Ils viennent. De tous les horizons. Jour et nuit. Mille mains déversent des hommes et du matériel. Le soir, nous traversons une ville déserte. Dans cette ville, il y a un grand hôtel moderne, haut et carré. C’est le G.Q.C. Des automobiles à fanion, des caisses d’emballage, une chaise-balançoire de bazar. Des jeunes gens très distingués, en tenue impeccable de chauffeur, causent et fument. Un roman jaune’ sur le trottoir, une cuvette et une bouteille d’eau de Cologne. Derrière l’hôtel, il y a une petite villa enfouie sous les arbres. On n’en voit pas bien la façade. Une tache blanche.
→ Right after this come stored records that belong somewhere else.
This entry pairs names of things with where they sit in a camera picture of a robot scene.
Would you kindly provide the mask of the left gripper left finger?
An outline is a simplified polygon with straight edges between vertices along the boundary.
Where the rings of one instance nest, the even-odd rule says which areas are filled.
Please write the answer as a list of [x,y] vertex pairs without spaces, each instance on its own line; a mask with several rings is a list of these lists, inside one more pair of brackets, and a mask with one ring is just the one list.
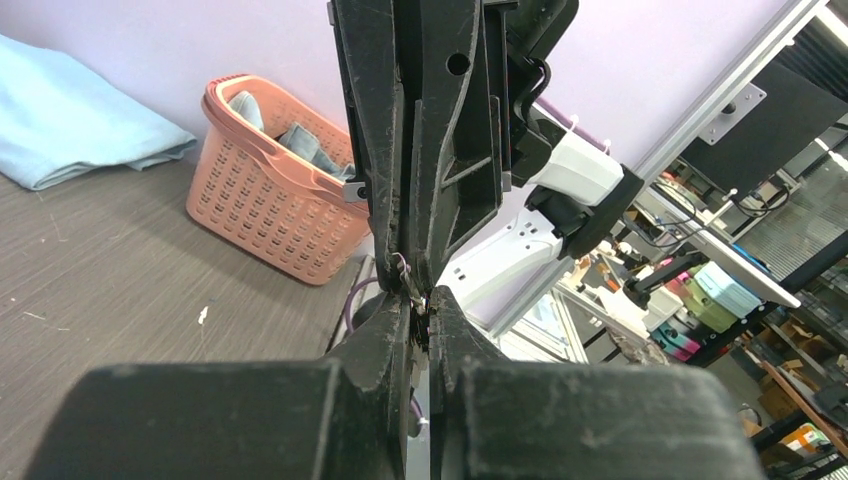
[[28,479],[401,479],[409,300],[315,360],[118,364],[82,376]]

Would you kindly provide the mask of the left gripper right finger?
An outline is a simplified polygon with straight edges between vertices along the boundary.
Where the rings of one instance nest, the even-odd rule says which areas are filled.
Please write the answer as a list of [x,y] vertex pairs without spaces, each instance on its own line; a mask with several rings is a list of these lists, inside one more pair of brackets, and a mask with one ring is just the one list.
[[434,479],[760,479],[728,392],[687,366],[522,362],[430,303]]

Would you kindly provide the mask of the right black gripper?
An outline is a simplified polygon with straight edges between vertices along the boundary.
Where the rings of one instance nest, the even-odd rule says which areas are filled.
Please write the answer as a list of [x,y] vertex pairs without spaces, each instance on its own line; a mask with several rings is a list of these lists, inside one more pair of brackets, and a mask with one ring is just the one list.
[[[403,93],[391,1],[330,3],[356,180],[364,184],[377,278],[400,280],[391,255],[400,183]],[[534,106],[548,55],[577,1],[400,1],[400,78],[411,98],[403,254],[434,285],[450,258],[492,220],[509,186],[524,186],[564,135]]]

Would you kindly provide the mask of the silver key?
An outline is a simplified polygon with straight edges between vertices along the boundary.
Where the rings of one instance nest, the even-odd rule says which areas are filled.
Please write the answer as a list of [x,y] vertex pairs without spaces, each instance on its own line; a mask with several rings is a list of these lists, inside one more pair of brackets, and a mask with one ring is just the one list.
[[423,351],[429,348],[429,299],[422,292],[412,277],[411,266],[399,252],[393,252],[391,257],[396,260],[398,276],[411,305],[410,336],[413,343]]

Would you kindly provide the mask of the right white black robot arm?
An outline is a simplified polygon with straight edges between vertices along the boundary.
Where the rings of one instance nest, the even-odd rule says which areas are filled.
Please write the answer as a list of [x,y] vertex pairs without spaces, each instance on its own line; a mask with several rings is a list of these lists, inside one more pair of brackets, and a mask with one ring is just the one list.
[[540,103],[575,1],[332,1],[381,287],[412,328],[592,250],[642,180]]

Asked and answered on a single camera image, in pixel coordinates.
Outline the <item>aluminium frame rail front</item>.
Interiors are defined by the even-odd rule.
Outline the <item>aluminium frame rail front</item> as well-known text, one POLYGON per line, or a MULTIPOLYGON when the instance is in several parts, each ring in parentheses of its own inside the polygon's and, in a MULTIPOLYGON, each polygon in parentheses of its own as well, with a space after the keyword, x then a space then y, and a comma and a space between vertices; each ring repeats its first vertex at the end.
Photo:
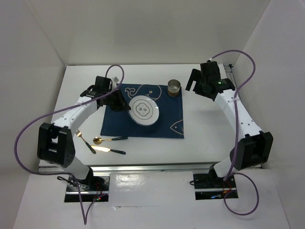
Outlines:
POLYGON ((143 164, 143 165, 101 165, 91 166, 94 172, 163 172, 163 171, 195 171, 209 170, 211 163, 170 163, 170 164, 143 164))

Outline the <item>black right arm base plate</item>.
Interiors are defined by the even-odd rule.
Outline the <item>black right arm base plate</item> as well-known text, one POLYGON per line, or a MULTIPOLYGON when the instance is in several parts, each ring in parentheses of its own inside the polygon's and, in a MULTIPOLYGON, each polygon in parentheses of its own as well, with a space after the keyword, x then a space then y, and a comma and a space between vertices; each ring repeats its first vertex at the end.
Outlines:
POLYGON ((196 200, 223 199, 226 194, 227 198, 238 198, 234 176, 223 181, 209 174, 193 174, 189 184, 194 187, 196 200))

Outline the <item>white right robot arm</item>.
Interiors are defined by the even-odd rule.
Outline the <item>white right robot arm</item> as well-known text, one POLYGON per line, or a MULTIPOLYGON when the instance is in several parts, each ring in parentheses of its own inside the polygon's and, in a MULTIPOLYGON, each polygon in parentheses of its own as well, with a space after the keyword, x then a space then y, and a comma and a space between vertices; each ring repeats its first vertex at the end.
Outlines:
POLYGON ((190 91, 192 86, 196 94, 217 103, 229 120, 237 139, 228 158, 210 167, 209 184, 219 187, 227 175, 266 163, 274 138, 270 132, 264 132, 254 122, 235 93, 232 81, 222 79, 219 70, 208 76, 193 69, 186 90, 190 91))

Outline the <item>dark blue embroidered cloth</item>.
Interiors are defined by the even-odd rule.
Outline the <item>dark blue embroidered cloth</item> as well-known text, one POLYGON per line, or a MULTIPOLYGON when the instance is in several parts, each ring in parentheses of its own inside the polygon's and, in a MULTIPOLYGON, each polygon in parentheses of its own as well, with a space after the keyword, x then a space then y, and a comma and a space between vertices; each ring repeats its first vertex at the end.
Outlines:
POLYGON ((122 84, 129 111, 105 108, 101 135, 183 139, 182 91, 172 97, 168 86, 122 84))

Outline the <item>white round dinner plate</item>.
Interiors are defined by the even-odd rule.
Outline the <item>white round dinner plate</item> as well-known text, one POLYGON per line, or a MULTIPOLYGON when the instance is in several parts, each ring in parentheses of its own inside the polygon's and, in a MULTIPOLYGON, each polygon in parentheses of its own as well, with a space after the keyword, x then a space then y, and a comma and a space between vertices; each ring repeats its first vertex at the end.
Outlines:
POLYGON ((144 95, 132 98, 129 102, 131 110, 128 111, 130 118, 142 126, 151 126, 159 118, 159 107, 156 102, 144 95))

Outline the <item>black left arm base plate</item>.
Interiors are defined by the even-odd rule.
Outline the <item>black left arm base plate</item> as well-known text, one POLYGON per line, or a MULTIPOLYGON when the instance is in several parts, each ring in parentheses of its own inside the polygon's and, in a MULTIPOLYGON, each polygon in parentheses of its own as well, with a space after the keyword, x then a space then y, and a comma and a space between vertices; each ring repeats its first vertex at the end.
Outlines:
MULTIPOLYGON (((79 183, 81 191, 81 199, 85 203, 92 202, 108 202, 109 200, 109 185, 110 185, 110 175, 102 174, 99 176, 99 181, 95 182, 93 186, 86 186, 79 183)), ((69 176, 68 179, 62 179, 66 182, 66 191, 65 191, 65 203, 79 203, 79 194, 76 187, 75 181, 69 176)))

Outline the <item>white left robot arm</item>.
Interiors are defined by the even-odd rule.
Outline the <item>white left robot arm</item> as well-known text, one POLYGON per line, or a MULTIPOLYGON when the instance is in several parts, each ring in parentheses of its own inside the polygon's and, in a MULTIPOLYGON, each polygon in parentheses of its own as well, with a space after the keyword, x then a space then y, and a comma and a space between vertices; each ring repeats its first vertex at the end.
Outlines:
POLYGON ((98 92, 84 91, 76 107, 68 110, 53 123, 43 123, 39 128, 38 158, 72 174, 77 179, 77 185, 83 190, 91 189, 97 179, 93 175, 93 170, 76 157, 73 142, 76 130, 101 106, 107 105, 115 112, 131 109, 120 90, 103 98, 101 95, 98 92))
La route passe devant la grille, tourne et longe le mur du parc. On marche soudain sur une profonde litière de paille fraîche qui absorbe le bruit traînard des milliers et des milliers de godillots qui viennent. On n’entend que le frôlement des bras balancés en cadence, le cliquetis d’une baïonnette, d’une gourmette ou le heurt mat d’un bidon. Respiration d’un million d’hommes. Pulsation sourde. Involontairement, chacun se redresse et regarde la maison, la petite maison du généralissime. Une lumière filtre entre les volets disjoints, et dans cette lumière passe et repasse une ombre amorphe. C’est LUI. Ayez pitié des insomnies du Grand Chef Responsable qui brandit la table des logarithmes comme une machine à prières. Un calcul de probabilités l’assomme sur place. Silence. Il pleut. Au bout du mur, la paille cesse. L’on tombe et repatauge dans la boue. C’est la nuit noire. Les chants de marche reprennent de plus belle.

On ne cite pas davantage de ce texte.